Just as you have set metrics for achievement, you also need to be cognisant of individual development. Overlooking employee development is one of the biggest demotivators present in any organisation.

Once you have agreed meaningful metrics for measuring organisational or employee performance in place, you need to also ensure that employee development is equally aligned.

How organisations do this varies from organisation to organisation however, not all employees will be motivated by extrinsic reward eg: bonuses. Many place a much higher value on intrinsic reward such as praise, recognition, opportunities for development.

Where possible align the intrinsic reward to an organisational KPI, for example, if one of the organisational KPIs is to improve talent management and succession planning, put your staff forward for different opportunities e.g. secondments, specific projects etc. Be careful of the message you send as you do not want the member of staff to think you are trying to manage them out of your team or indeed the organisation.

KPIs are metrics that link organisational vision with individual action. Look again at the pyramid and trace the journey from top to bottom.

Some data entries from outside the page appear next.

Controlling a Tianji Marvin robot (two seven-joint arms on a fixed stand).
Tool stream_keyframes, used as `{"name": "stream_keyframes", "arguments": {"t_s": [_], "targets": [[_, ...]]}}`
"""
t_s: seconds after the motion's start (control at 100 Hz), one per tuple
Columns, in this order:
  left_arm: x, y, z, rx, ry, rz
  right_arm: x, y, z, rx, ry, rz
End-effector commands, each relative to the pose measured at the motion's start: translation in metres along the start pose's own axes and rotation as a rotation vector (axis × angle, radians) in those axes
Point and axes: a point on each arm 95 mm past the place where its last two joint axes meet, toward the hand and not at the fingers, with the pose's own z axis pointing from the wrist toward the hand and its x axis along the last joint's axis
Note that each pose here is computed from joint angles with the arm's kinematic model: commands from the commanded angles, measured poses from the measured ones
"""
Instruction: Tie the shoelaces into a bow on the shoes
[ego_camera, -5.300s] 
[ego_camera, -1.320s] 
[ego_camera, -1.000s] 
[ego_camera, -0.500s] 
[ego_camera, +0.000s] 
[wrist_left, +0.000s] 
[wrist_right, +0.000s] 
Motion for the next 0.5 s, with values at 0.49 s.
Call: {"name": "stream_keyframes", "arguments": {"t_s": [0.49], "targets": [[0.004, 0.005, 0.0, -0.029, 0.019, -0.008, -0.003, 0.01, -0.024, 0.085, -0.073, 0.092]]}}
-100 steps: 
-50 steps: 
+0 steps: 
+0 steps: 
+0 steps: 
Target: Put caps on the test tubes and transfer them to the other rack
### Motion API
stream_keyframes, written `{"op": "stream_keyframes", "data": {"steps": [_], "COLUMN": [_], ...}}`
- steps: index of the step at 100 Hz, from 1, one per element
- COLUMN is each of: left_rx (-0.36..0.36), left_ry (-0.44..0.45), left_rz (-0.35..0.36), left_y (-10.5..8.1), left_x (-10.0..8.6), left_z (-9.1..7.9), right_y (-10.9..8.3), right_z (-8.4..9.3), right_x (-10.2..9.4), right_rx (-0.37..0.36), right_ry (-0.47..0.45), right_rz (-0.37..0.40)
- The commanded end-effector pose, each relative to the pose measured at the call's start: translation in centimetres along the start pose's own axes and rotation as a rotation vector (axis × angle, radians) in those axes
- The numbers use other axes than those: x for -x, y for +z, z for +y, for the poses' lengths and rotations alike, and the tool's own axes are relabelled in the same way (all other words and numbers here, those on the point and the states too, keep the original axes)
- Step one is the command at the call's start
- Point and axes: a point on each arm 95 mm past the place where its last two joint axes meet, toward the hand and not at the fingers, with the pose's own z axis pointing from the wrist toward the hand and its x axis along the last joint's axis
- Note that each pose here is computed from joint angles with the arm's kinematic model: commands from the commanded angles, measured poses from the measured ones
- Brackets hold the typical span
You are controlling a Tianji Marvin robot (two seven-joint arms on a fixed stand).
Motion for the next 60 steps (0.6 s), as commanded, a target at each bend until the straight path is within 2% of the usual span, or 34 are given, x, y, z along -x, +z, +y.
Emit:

To ensure that activities are in fact aligned with the organisation’s strategy, you need to focus on the individual employee’s contribution. This is achieved by setting SMARTER objectives and reviewing through the performance management framework. By applying the Golden Thread principle, you create a direct link between all of the key success factors that have been derived from the overall strategy. The result is that members of your team know what their individual contribution is, they understand what they have to do as expectations are clearly articulated and you have measurements for determining how well they are doing and how this ties to organisational success.